Aim of the exercise - From the listing below, reproduce exactly the lines starting with the one with "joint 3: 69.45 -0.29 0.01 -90" and going on through the one with "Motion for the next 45", both ends kept. No picture is copied.

[Provided records Boundary: Start]

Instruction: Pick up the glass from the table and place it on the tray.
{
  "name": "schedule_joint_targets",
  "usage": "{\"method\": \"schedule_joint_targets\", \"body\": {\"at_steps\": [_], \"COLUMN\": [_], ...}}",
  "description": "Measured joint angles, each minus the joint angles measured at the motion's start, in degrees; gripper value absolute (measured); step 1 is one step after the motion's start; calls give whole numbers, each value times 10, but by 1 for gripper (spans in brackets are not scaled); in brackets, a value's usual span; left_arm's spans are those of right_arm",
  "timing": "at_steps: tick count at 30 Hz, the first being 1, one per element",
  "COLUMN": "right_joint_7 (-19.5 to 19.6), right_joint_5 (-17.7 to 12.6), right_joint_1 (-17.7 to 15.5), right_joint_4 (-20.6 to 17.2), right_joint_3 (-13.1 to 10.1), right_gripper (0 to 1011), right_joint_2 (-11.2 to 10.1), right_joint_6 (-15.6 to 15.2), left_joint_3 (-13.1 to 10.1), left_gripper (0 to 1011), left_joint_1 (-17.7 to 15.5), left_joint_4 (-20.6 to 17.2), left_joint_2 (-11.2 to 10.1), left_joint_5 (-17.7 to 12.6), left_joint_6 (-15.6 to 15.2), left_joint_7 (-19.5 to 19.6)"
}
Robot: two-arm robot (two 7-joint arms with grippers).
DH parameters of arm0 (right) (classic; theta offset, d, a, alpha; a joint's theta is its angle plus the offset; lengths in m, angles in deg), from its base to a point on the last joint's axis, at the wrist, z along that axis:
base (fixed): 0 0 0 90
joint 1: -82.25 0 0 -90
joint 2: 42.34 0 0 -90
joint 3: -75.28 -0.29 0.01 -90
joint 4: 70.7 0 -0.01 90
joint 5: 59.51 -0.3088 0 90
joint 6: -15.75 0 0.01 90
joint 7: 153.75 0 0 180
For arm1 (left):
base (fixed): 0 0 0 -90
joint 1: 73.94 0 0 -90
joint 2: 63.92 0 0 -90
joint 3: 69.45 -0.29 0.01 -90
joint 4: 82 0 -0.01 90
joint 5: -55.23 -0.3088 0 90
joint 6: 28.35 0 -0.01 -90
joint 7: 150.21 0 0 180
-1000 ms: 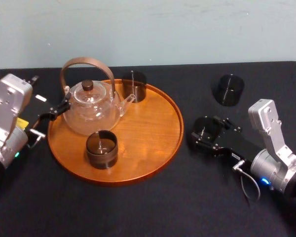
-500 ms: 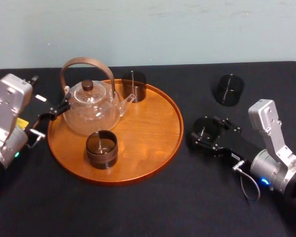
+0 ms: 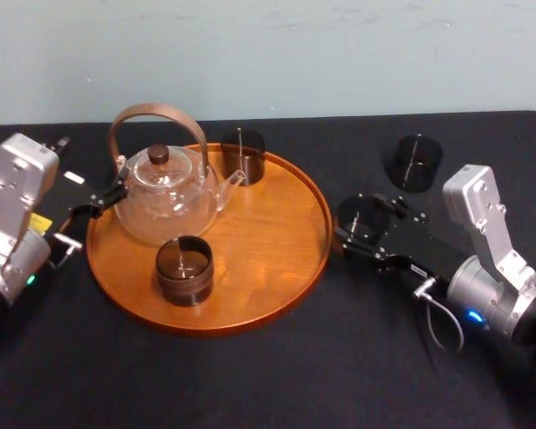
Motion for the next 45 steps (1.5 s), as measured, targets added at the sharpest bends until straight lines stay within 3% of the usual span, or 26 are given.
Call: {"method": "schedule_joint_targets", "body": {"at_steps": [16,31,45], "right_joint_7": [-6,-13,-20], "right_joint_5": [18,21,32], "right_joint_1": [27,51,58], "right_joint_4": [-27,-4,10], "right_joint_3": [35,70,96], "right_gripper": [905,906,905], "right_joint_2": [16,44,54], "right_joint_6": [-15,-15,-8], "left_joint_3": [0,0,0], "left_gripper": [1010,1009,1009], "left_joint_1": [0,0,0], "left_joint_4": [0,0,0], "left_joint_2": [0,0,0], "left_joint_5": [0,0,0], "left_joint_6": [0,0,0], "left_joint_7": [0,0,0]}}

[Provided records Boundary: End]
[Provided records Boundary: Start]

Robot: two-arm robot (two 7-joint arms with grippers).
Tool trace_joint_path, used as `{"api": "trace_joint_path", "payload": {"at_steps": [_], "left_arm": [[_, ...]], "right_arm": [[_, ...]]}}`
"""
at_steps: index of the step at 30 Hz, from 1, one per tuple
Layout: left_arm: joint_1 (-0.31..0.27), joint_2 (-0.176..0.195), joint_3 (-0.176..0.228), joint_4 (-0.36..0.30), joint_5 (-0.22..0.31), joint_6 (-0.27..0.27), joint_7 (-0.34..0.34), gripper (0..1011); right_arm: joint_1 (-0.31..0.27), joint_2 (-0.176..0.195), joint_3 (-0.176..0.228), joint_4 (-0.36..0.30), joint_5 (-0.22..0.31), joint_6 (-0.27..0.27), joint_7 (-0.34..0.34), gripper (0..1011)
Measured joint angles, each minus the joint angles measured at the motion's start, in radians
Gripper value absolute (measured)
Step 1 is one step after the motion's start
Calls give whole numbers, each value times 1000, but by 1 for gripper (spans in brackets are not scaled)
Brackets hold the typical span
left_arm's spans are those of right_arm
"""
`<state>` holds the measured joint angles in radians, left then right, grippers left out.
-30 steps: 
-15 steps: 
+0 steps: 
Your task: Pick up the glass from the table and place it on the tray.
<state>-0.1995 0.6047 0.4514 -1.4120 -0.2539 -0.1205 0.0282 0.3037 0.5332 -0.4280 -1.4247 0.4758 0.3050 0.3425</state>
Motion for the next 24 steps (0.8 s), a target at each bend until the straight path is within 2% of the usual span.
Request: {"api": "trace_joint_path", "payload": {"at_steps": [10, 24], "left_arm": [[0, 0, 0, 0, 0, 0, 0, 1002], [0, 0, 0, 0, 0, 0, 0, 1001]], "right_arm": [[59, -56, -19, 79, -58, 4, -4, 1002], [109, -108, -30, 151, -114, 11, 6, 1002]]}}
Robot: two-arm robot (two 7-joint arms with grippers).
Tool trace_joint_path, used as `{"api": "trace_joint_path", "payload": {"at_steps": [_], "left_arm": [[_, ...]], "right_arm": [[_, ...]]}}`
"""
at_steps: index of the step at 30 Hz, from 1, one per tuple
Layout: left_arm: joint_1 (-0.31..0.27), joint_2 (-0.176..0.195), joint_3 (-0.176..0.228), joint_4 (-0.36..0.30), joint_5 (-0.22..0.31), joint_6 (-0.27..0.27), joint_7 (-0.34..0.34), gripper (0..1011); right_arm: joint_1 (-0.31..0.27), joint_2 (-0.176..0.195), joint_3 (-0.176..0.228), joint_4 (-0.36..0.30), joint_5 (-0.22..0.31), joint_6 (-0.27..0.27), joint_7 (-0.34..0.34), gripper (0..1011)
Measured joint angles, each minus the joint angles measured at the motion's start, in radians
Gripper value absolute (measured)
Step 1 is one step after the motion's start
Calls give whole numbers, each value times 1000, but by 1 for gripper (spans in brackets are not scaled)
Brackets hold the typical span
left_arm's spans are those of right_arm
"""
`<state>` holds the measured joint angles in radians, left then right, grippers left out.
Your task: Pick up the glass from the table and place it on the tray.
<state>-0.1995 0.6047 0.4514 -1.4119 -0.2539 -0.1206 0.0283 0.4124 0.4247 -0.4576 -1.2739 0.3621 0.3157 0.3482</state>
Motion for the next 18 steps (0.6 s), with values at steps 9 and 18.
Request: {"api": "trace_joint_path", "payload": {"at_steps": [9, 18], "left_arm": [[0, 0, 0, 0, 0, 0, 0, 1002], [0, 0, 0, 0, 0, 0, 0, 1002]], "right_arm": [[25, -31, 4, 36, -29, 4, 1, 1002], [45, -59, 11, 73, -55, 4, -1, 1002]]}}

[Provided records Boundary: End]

Response to the exercise -
joint 3: 69.45 -0.29 0.01 -90
joint 4: 82 0 -0.01 90
joint 5: -55.23 -0.3088 0 90
joint 6: 28.35 0 -0.01 -90
joint 7: 150.21 0 0 180
-1000 ms: 
-500 ms: 
+0 ms: 
Motion for the next 45 steps (1.5 s), as measured, targets added at the sharpest bends until straight lines stay within 3% of the usual span, or 26 are given.

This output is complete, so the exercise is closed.